The Bauhaus School by Walter Gropius is one of the most well-known buildings embodying the principles of modern/ international architecture. The technologies and materials used in this building are now being used for countless buildings today. Most of the building is prefabricated for ease of use and that is also widely used today. With its extensive white façade and a large amount of glass used, it has a strong and clear framework that is made visible using the transparency of the glass. The complex is made into different sections, housing, a studio, a workshop, and private offices. Its view from the outside has no central viewing point so you need to walk around the building to see everything. “During the war, the complex was bombed, and the damage was at first only provisionally repaired.” The impact of war has made a mark on the school, being physically partly destroyed during the bombings but has been renovated to its original standards. The complex is very asymmetrical with the positioning for the dorms and other facilities. Then the building was recognized and achieved UNESCO WORLD HERITAGE status. So the ideals of the movement are rich enough for people to want to restore the building to stand as almost a monument that it can overcome the war. As a prime example of the earliest work of internationalism, it sets the stage for what to expect from the movement. This building was built in 1925-26 just before the great depression that swept across America affecting the entire world, this is a true example of what internationalism was before the second world war. If you look back at the key principles of internationalism it clearly gives a lot of open space which applies inside as well as out, with its staircases symmetrical to its window covered façade and its vast room and studio workshop sizes, it’s got function whether its studio space, workshop space, offices, and catering. Such a simple yet complex design from just looking at this facade.

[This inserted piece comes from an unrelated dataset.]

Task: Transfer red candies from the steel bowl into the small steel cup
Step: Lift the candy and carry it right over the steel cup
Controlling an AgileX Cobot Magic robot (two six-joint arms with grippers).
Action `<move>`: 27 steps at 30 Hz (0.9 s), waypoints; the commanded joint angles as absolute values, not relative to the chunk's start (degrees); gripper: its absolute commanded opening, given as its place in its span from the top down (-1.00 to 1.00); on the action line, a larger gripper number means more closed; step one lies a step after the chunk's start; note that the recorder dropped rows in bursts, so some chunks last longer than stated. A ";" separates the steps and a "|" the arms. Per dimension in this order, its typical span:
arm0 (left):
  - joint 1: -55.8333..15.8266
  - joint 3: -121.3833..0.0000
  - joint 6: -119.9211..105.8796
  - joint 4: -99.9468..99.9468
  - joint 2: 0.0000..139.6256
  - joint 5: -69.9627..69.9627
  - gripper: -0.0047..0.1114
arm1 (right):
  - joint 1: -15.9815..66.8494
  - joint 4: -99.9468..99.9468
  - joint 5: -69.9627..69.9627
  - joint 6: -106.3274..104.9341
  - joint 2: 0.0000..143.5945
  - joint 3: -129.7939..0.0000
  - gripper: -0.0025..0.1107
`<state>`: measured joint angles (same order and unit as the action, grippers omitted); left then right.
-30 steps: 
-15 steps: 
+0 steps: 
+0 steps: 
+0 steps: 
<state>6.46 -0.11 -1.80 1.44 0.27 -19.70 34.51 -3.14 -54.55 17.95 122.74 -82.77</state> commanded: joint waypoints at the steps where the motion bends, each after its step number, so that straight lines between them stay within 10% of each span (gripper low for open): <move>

Moving onto the Villa Savoye by Le Corbusier, Corbusier is one of the most renowned architects for pioneering modern architecture and starting the international style with fellow architects. The building itself is built for ease of use in everyday life in his words “The house is a machine for living.” A machine has a function, so it makes sense for the form to follow the function of the building. The War had an impact on the house as the family moved out during the war to then the house was occupied by Nazis and Americans furthermore the original family moved back in, but not being able to live as they did before the war they moved out and sold up. So, the function as a home isn’t valid anymore. Looking at the Villa Savoye with its striking appearance, and boldness to say the least but it is still appealing to look at. Its stilt columns hold up a simple box with windows and its white clean façade is made possible by using reinforced concrete. Villa Savoye Stripped away from all ornamental features gives it a really minimal look which is the embodiment of internationalism. Being built in 1928-31, coming after the Bauhaus which steer headed the movement it's clear Corbusier wanted to design something that was fun and controlled. Its function is to be served as a summer house and as you can see there is a lot of greenery around it, so space is a good thing for this. Corbusier had health in mind when designing the house. Le Corbusier’s aim was to make housing that’s affordable and mostly prefabricated for ease of building, to help the efforts of post-world War 1, so this is someone who was pro-actively helping the situation. The building is described to fit the “five points of a new architecture” explained in his book “Treatise vers une architecture” (1923), the pilotis, roof garden, free ground plan, horizontal windows, and the free façade. The building features every single point with the decoration-free walls, open space living inside, its linear roof garden, and windows that are wrapped horizontally, and it's very clear pilotis give the building a striking appearance. Is this when internationalism is at its greatest? To see how internationalism survived world war 2, Brasilia will be used for discussion as many buildings share many embodiments of internationalism.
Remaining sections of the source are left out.